Monthly Archives: September 2008

A Newman classic: ‘The Verdict’

In honor of the life and career of Paul Newman, one of my favorite actors, here is a piece I wrote eight years ago:

Ordinary noises, human sounds dominate The Verdict (20th Century Fox, 1982), the greatest courtroom drama ever filmed. Whether they are the bells of a pinball machine, the hiss and hum of a hospital respirator, or the clink of ice cubes in a whiskey glass, they serve a far more important function here than mere aural landscaping.

Director Sidney Lumet drapes his film in a shroud of stillness of grief, of regret. It’s dark. It’s Boston. It’s winter. There is no soundtrack in the movie to speak of — and extended sequences where no one talks. So that when we hear something as benign as the bumper of a pinball machine as the movie opens, we welcome the comfort it provides.

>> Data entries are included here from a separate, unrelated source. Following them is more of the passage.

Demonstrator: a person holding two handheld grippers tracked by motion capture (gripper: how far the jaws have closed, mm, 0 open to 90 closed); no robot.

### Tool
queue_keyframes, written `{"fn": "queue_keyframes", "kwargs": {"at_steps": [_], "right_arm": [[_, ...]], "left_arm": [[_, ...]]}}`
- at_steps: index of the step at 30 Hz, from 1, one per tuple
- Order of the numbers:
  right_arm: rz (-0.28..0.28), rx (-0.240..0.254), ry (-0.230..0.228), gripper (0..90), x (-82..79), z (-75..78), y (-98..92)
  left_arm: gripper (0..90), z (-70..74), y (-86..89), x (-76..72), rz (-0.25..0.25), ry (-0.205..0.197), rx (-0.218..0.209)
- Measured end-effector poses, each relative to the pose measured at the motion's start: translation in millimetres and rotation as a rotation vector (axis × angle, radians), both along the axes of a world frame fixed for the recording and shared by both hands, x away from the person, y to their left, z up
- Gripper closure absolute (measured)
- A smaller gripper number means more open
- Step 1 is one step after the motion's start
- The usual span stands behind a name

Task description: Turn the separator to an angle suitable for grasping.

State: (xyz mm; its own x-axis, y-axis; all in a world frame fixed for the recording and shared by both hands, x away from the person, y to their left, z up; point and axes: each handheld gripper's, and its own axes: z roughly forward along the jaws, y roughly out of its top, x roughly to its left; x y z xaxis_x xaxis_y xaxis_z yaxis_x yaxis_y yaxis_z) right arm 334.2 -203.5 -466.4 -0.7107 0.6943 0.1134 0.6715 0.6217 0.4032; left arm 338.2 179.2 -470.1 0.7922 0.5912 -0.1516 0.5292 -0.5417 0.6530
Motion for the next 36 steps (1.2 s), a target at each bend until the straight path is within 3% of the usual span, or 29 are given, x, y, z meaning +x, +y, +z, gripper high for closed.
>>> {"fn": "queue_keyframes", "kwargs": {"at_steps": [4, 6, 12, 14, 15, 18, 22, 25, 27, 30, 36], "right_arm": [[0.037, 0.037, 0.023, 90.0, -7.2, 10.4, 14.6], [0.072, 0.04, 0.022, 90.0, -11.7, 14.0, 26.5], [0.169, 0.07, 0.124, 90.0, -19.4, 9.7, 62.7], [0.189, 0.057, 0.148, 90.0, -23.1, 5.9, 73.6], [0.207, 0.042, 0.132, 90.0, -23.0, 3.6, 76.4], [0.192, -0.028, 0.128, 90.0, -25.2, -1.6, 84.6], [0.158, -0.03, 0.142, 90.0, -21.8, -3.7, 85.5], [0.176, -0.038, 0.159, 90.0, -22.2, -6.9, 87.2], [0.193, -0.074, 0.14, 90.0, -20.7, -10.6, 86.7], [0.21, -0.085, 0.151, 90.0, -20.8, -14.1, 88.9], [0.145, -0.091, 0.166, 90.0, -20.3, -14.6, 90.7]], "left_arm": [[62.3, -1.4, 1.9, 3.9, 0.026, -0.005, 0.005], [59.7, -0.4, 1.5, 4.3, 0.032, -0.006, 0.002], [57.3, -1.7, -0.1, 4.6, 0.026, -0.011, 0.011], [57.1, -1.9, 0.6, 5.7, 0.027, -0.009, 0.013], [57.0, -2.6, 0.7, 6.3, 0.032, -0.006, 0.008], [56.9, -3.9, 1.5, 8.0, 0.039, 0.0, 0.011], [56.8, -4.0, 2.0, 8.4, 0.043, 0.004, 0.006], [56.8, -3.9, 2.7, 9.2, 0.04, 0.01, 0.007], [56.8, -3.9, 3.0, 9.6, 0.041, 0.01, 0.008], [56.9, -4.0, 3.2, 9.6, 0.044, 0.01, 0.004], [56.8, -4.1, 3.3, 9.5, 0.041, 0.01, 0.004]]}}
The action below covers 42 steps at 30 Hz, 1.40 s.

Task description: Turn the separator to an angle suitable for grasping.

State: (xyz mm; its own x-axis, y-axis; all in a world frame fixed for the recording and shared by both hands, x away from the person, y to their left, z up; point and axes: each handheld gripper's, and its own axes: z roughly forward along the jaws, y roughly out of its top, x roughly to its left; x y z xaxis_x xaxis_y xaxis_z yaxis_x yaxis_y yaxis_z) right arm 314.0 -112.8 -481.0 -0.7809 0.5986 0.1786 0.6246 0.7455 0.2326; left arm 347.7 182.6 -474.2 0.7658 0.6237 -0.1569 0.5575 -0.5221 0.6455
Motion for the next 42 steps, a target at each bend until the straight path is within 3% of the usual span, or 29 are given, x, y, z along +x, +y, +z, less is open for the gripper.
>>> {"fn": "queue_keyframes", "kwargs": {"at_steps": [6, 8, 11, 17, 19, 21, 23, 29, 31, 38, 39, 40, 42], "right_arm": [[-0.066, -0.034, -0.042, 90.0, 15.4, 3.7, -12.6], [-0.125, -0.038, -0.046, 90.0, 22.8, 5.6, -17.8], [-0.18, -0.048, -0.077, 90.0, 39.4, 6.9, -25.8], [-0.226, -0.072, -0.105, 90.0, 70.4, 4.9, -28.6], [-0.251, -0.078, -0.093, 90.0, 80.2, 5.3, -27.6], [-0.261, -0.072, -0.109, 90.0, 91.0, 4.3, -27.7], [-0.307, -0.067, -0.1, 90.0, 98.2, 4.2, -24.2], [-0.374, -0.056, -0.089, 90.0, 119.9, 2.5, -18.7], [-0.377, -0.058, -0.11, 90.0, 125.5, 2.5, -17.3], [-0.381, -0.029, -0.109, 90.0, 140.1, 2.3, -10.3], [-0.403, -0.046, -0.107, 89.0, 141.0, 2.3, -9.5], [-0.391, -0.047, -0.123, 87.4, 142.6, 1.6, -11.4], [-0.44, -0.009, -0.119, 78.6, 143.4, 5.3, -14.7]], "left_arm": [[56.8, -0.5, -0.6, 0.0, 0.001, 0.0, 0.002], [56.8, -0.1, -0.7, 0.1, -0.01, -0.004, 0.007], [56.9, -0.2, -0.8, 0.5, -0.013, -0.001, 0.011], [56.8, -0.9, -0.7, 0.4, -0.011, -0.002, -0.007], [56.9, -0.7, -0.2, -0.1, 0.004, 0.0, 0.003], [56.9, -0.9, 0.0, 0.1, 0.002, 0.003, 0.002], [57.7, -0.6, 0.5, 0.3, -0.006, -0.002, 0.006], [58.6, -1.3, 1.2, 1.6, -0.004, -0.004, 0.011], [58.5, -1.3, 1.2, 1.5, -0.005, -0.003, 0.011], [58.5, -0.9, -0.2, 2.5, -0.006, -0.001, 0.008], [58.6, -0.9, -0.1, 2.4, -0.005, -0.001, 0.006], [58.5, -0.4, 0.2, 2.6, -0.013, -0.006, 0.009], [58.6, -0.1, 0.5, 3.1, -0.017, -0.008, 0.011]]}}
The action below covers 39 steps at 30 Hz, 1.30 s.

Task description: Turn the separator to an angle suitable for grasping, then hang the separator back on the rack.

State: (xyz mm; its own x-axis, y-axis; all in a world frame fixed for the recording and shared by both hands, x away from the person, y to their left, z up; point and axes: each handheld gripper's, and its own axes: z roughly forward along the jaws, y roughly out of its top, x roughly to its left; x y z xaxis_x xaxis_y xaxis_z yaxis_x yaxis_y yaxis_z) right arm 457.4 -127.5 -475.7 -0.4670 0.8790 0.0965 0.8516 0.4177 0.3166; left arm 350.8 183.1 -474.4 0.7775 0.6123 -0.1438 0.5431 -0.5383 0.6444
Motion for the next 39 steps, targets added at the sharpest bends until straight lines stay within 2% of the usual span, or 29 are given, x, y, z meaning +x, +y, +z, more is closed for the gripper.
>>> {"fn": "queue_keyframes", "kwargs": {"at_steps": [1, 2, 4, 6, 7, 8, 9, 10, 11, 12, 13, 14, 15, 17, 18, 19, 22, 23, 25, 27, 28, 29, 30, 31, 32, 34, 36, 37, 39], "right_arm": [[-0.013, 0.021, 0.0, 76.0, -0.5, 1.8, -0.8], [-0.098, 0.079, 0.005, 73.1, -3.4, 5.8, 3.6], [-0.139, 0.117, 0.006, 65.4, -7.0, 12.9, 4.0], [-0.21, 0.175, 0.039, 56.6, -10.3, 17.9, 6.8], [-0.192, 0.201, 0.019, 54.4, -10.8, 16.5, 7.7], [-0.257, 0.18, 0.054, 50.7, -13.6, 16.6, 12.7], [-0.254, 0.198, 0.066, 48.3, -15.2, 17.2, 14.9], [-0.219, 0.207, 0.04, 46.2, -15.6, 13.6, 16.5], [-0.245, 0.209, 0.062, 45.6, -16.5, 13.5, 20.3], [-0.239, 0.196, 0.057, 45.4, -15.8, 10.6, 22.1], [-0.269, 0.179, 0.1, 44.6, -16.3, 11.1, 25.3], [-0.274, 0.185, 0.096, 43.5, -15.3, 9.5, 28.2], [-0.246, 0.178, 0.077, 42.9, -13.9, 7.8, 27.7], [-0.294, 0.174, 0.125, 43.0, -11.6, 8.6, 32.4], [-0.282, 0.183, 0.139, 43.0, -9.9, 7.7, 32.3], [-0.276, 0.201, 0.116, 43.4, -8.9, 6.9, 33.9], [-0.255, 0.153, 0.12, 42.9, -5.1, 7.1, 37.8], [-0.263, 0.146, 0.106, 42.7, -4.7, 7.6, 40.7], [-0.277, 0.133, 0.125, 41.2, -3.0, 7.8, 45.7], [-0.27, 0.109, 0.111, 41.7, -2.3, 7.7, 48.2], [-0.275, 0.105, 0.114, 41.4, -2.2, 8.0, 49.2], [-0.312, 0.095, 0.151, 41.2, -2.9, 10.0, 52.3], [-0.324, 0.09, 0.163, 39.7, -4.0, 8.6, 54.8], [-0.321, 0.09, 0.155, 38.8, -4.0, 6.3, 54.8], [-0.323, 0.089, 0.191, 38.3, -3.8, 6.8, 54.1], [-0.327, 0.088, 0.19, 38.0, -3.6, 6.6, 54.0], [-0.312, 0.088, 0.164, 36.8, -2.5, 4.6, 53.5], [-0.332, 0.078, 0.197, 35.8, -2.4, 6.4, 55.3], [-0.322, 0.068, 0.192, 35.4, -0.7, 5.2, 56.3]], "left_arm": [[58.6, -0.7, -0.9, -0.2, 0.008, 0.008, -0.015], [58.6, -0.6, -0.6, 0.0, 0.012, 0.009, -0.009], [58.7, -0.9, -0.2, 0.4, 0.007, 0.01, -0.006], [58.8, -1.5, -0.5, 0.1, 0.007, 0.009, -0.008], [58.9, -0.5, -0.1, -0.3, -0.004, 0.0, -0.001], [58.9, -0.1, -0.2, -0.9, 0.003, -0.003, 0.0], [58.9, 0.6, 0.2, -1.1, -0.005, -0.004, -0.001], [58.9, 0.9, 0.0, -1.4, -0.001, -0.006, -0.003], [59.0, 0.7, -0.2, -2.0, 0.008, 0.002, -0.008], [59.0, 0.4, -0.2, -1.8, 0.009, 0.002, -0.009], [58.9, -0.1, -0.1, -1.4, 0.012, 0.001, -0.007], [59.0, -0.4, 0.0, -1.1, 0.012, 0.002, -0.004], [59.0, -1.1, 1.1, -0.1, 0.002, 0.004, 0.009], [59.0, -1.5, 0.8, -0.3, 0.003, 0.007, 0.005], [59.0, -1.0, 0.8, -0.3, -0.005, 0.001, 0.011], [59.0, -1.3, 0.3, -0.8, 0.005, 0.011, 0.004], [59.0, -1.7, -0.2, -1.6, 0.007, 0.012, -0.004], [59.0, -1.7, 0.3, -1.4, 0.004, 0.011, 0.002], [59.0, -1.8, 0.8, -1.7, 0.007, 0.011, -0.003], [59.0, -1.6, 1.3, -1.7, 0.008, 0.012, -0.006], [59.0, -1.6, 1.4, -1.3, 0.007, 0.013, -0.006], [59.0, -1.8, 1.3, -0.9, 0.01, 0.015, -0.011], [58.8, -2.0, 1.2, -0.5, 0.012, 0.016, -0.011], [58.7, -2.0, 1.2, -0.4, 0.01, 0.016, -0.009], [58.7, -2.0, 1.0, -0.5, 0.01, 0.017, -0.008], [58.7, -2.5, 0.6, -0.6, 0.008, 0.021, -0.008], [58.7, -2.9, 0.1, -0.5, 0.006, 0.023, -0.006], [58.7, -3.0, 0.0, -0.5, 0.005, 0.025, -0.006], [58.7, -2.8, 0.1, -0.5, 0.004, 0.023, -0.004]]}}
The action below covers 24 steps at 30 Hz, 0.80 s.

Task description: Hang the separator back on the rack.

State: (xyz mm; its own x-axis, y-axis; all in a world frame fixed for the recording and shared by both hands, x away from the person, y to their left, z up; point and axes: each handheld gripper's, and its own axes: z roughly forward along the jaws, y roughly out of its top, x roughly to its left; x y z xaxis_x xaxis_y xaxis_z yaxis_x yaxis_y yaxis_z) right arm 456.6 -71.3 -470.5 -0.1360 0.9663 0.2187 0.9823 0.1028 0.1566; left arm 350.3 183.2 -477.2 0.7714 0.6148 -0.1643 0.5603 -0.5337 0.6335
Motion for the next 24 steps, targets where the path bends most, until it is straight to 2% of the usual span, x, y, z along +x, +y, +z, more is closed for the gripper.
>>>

Otherwise, we are passing through a grim universe, an unyielding moral vacuum. The movie’s protagonist, lawyer Frank Galvin, as captured by Paul Newman, is a shabby, self-hating drunk, taken to chasing coffins in funeral homes. Few Hollywood glamour gods have ever allowed themselves to be portrayed here as Newman has — and he was wrongly denied an Oscar for his performance. An early shot, with his hand shaking so violently that he must drink whiskey by bending his head and sipping it, is part of an initial tragic suite of scenes: Galvin getting tossed from a funeral home, Galvin holding court at the corner bar, Galvin trashing his law office. They establish the character for what he is: a mess, a loser.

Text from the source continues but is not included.